### EXERCISE REQUIREMENTS:
Write out the following listing's lines from the one with "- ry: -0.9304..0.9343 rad" to the one with "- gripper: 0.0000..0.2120", exactly, with both included and no others.

### INFORMATION SUPPLIED:
■ ■ ■ ■ ■ ■ ■

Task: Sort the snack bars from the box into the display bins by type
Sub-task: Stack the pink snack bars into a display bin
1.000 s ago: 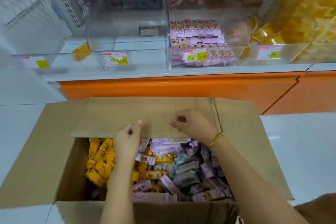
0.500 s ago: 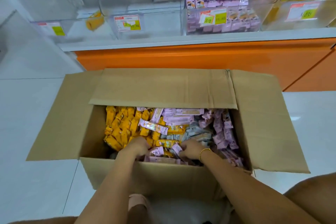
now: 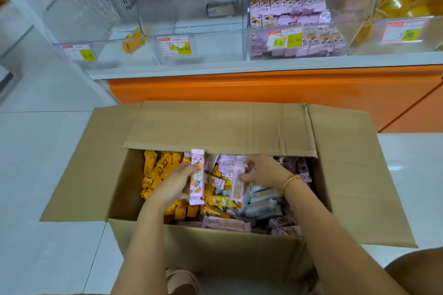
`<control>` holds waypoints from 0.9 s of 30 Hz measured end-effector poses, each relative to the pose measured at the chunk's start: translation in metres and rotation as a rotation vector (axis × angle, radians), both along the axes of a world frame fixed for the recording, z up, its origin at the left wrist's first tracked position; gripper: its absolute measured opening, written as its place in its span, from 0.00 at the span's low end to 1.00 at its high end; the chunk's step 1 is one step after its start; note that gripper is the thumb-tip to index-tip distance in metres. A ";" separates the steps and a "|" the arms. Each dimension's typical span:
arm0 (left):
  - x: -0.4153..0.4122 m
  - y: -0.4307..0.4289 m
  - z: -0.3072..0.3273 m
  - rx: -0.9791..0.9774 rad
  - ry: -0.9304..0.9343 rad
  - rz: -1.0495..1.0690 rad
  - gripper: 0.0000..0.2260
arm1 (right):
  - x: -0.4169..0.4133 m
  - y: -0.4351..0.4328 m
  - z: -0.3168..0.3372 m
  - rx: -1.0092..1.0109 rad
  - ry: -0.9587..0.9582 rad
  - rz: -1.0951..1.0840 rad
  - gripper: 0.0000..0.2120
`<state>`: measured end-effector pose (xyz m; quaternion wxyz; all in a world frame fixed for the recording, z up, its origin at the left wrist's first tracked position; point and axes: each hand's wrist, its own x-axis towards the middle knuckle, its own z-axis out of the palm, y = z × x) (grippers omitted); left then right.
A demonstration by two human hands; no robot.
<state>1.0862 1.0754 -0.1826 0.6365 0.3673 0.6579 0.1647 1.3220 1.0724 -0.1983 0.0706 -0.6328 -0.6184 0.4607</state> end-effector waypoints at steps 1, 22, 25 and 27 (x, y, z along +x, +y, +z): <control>0.000 0.000 0.010 0.028 -0.057 0.022 0.07 | 0.009 0.005 0.023 0.071 -0.002 -0.008 0.11; 0.049 0.024 0.092 0.068 -0.572 0.227 0.08 | 0.035 0.002 0.099 0.202 0.931 -0.033 0.16; 0.053 0.026 0.093 0.033 -0.590 0.237 0.16 | 0.036 0.002 0.100 0.196 0.955 -0.046 0.17; 0.056 0.026 0.095 0.022 -0.593 0.238 0.15 | 0.036 0.002 0.101 0.183 0.949 -0.024 0.17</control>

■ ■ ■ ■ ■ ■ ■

### RESPONSE AREA:
  - ry: -0.9304..0.9343 rad
  - rz: -1.0495..1.0690 rad
  - gripper: 0.0000..0.2260
arm1 (right):
  - x: -0.4169..0.4133 m
  - y: -0.4351..0.4328 m
  - z: -0.3168..0.3372 m
  - rx: -1.0092..1.0109 rad
  - ry: -0.9587..0.9582 rad
  - rz: -1.0951..1.0840 rad
  - gripper: 0.0000..0.2120

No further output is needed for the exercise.